Michigan Case: Bahri v. IDS Property Casualty Ins. - Lee Steinberg Law Firm

I'll Be Right There

Request Free Consultation

Bahri v. IDS Property Casualty Ins. Company

Fraud and Material Misrepresentation in a No-Fault PIP Claim

The Michigan No-Fault law was set up so injured individuals could receive prompt payments, such as lost wages and the payment of medical bills, following a car accident. For many decades, this system worked. People injured people in a car wreck did not have to wait years to receive benefits, such as the payment of lost wages like they did in a traditional tort lawsuit.  

But as the popularity of PIP claims grew, insurance carrier became more and more aggressive in defending Michigan no-fault cases. Insurance companies do not like paying out money. In Michigan, one of the main defenses they assert is that the plaintiff committed fraud during the pendency of a case. Because all insurance policies come with an antifraud provision that allows them to void a policy when a material misrepresentation by a policyholder or named insured is made, insurance companies use these provisions to dismiss cases and avoid paying benefits.

An example of this occurred in Bahri v. IDS Prop Cas. Ins. Co., 308 Mich App 420;864 N.W.2d 609. The Bahri ruling gave insurance carriers a sledgehammer to crush otherwise valid no-fault cases. 

Facts of the Case:

The plaintiff was a policyholder of the defendant, IDS Property Casualty Insurance, when she was injured in a car accident. Following the crash, she made a claim for Michigan PIP benefits from her auto insurance carrier. One of these benefits was for replacement services, which allows friends and family members to receive up to $20 per day for the household chores they complete on behalf of the injured person. 

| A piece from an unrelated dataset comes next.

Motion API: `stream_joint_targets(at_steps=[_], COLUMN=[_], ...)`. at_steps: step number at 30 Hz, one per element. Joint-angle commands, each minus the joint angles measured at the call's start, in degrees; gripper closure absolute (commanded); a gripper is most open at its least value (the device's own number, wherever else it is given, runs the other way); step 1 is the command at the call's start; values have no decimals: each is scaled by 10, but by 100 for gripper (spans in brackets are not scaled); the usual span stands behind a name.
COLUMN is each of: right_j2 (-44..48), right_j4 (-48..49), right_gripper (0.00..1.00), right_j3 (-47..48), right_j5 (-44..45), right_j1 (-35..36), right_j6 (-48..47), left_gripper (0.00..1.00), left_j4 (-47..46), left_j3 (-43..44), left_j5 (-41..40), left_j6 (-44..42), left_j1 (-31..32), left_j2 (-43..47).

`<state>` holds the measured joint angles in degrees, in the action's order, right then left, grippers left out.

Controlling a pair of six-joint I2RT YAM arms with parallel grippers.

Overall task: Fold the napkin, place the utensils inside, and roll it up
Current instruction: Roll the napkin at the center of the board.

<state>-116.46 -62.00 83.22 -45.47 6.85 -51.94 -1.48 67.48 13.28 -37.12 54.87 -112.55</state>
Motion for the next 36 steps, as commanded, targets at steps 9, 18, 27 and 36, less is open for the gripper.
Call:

The plaintiff submitted statements supporting her claim for replacement services, but surveillance video for the relevant time period revealed that the plaintiff was able to drive, run errands, bend, and lift. Further, to substantiate her claim for replacement services, the plaintiff presented a statement indicating that services were provided from October 1, 2011 to February 29, 2012. However, the car accident occurred on October 20, 2011. Therefore, the defendant argued the replacement service documents plaintiff presented to defendant were false and sought recoupment for services that were performed over the 19 days preceding the accident.

The no-fault insurance policy contained a general fraud exclusion, which provided: “We do not provide coverage for any insured who has made fraudulent statements or engaged in fraudulent conduct in connection with any accident or loss for which coverage is sought under this policy.”

The defendant insurance company filed a motion to dismiss the entirety of plaintiff’s no-fault claim, seeking to void coverage as a result of the plaintiff’s replacement service claim. The trial court dismissed the claim based on the fraud exclusion. The plaintiff appealed.


On appeal, the Court held that the plain language of the fraud exclusion barred the plaintiff from recovering benefits.

The Court went on to rule that to void a policy because the insured has willfully misrepresented a material fact, an insurer must show that (1) the misrepresentation was material, (2) that it was false, (3) that the insured knew that it was false at the time it was made or that it was made recklessly, without any knowledge of its truth, and (4) that the insured made the material misrepresentation with the intention that the insurer would act upon it. A statement is material if it is reasonably relevant to the insurer’s investigation of a claim. Bahri, 308 Mich App at 424-425. 

The Court held that the plaintiff presented fraudulent statements to substantiate her claim for replacement services. She sought reimbursement for services that were performed before the accident, and surveillance videos revealed that she was physically able to perform chores for which she sought assistance.

The Court concluded that the defendant was entitled to summary disposition because “[r]easonable minds could not differ in light of this clear evidence that plaintiff made fraudulent representations for purposes of recovering PIP benefits.” Id. at 426.

Result of the Case:

The Bahri ruling emboldened defendant insurance carriers such as Progressive, Allstate and State Farm to file countless motions alleging fraud on the part of the claimants to prevent the payment of no-fault benefits. Many trial judges ruled in favor of the defendant carriers, even when the allegations of fraud were flimsy at best.

Bahri motions became a way for insurance companies to not only dismiss parts of a no-fault claim. Instead, they became the easiest way to get rid of the entire case, even medical bills from providers who had nothing to do with the alleged fraud.   The effects of the Bahri ruling were mitigated in the Michigan Court of Appeals holding in Williams v. Farm Bureau, ___ Mich App ____ (2021) (Docket No. 349903). However, the decision is a very important weapon in insurance carriers’ toolbox.